◆ WHAT TO DO: State the number of lines with "pictures" in the listing, leaving out everything else.

● ● ● ● ● ● ●

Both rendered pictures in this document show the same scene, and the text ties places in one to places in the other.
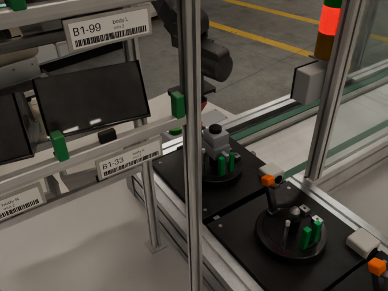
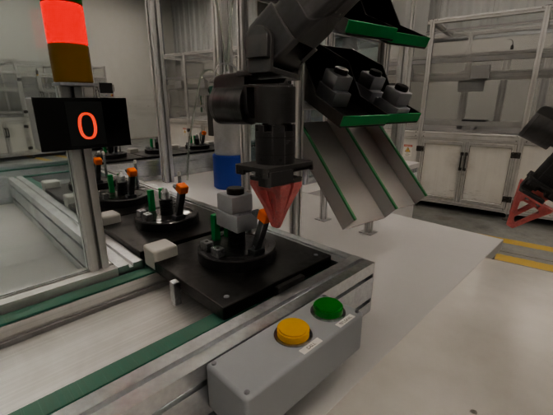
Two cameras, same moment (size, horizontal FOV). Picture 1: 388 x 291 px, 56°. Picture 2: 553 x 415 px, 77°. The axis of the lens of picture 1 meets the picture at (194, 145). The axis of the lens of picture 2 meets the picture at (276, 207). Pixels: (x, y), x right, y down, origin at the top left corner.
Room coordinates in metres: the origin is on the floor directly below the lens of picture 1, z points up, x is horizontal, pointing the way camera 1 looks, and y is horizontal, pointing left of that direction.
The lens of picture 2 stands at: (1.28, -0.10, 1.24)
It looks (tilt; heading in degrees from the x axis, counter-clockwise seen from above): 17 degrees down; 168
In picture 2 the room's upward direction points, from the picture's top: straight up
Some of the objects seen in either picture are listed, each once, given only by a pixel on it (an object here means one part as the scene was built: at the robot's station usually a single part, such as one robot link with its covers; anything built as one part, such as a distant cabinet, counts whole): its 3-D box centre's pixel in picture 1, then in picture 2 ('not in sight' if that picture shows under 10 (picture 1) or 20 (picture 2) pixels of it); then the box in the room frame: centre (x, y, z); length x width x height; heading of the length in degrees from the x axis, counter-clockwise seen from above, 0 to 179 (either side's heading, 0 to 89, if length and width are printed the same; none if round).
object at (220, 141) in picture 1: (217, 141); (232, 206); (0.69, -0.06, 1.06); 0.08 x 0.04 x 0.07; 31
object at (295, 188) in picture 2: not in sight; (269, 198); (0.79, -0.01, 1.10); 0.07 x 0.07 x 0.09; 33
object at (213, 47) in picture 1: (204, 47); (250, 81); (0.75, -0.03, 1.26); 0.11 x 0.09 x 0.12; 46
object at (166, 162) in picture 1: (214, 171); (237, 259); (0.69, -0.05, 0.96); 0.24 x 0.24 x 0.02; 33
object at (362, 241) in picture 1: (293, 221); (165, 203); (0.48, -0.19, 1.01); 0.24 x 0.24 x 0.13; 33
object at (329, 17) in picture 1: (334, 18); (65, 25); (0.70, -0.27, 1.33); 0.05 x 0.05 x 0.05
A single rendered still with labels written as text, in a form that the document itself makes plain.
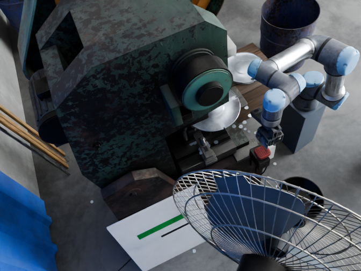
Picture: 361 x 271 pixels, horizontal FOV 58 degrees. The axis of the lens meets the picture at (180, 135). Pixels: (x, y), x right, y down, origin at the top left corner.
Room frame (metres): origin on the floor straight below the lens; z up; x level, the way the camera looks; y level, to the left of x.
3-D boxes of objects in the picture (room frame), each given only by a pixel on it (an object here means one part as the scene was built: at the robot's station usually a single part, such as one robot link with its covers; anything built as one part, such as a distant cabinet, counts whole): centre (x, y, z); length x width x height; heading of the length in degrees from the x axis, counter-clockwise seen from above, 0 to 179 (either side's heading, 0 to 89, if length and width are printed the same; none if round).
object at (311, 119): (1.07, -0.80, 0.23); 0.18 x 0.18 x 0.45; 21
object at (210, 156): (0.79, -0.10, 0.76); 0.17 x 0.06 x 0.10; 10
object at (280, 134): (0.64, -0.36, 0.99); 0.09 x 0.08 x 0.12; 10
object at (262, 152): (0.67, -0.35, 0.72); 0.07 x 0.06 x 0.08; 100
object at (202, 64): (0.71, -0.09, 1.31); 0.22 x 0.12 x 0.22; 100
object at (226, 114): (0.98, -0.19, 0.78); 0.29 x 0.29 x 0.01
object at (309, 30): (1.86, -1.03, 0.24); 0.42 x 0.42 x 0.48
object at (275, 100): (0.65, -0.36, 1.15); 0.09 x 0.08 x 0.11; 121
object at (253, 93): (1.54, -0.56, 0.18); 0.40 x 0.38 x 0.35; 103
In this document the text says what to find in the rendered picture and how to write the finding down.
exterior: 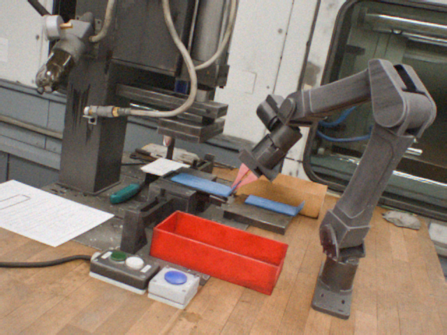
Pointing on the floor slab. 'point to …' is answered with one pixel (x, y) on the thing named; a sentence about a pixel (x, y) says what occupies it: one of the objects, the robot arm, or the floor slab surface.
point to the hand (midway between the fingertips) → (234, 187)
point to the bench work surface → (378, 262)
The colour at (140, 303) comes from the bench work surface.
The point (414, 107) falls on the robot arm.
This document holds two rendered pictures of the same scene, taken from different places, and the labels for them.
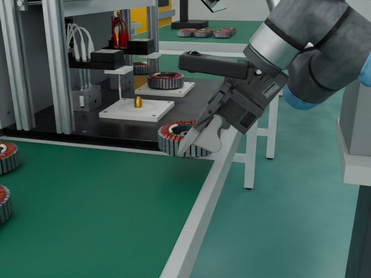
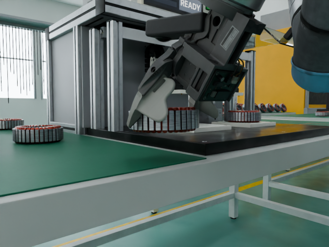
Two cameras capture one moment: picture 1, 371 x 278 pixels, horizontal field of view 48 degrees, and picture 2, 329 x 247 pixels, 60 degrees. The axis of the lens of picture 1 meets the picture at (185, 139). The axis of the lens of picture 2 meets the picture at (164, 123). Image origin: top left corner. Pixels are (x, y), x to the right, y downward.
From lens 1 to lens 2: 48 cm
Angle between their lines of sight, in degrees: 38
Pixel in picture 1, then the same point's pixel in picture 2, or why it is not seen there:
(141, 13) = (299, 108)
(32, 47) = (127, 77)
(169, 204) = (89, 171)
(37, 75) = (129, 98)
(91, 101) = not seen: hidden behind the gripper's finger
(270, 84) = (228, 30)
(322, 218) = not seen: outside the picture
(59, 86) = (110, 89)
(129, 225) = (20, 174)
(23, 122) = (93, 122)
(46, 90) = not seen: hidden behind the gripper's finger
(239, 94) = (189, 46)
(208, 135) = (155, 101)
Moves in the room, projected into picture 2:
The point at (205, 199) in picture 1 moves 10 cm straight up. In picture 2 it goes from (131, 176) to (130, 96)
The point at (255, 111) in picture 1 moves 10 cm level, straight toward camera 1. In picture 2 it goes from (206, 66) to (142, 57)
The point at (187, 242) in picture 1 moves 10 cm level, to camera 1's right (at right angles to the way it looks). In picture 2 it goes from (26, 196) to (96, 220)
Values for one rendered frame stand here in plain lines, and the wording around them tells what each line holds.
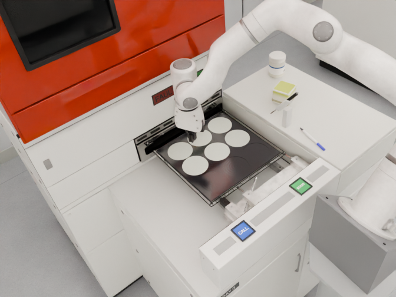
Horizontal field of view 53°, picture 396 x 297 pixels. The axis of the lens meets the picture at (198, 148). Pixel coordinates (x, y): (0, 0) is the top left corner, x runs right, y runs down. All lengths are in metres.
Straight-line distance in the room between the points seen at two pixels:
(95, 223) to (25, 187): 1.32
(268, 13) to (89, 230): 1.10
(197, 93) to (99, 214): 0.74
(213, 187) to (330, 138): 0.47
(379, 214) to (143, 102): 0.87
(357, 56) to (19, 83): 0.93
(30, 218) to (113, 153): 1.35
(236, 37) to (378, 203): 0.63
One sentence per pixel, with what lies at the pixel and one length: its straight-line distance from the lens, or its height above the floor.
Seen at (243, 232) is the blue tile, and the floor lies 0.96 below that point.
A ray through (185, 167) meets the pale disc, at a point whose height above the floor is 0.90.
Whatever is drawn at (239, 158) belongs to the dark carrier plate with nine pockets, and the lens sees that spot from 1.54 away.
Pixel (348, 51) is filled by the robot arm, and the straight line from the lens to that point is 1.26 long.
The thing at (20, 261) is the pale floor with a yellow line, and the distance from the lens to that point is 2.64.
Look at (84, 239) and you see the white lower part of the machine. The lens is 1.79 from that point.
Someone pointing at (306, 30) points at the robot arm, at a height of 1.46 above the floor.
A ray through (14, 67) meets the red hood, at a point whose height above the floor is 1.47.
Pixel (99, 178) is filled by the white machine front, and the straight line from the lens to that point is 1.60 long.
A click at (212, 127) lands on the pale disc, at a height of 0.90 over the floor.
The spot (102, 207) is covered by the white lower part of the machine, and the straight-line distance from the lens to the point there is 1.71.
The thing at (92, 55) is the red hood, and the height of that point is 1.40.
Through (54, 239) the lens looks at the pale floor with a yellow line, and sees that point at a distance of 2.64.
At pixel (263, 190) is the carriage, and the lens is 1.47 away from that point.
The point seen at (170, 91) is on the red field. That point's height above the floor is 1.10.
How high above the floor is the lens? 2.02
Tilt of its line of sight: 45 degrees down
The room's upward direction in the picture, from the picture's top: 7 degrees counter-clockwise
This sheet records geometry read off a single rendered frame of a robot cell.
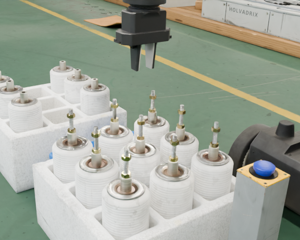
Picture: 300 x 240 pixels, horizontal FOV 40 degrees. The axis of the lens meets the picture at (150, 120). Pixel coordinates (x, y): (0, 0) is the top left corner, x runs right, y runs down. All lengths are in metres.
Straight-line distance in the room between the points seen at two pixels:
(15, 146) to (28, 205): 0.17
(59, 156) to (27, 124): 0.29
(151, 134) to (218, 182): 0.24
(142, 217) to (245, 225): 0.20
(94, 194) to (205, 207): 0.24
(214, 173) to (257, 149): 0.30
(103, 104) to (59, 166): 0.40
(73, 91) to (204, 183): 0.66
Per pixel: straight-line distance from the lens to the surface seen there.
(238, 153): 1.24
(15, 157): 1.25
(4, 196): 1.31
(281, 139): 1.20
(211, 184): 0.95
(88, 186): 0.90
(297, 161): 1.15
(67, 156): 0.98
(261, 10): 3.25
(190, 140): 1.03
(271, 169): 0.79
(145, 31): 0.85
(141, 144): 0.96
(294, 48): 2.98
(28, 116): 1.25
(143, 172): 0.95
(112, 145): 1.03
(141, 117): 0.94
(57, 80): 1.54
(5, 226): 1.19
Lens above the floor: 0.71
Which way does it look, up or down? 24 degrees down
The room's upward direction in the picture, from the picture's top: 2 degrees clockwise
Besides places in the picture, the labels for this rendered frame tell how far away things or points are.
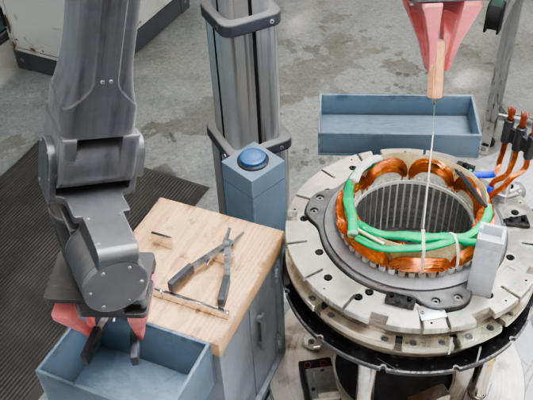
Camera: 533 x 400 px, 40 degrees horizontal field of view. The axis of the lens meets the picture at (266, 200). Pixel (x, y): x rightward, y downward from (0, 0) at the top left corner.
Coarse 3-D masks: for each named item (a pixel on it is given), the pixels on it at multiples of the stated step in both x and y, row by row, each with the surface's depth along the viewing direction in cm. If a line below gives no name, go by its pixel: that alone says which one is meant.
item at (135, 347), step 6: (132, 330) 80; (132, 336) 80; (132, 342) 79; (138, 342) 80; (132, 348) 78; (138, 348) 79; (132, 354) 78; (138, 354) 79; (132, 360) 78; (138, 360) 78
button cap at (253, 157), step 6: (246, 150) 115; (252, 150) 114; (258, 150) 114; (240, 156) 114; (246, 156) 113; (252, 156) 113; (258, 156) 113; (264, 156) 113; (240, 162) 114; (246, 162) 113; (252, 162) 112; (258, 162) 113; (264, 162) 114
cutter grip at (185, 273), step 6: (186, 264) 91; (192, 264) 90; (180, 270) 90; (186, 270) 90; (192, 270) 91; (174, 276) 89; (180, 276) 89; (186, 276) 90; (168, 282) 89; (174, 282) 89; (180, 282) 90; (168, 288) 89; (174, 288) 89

● ● ● ● ● ● ●

◆ WRITTEN SOLUTION: 2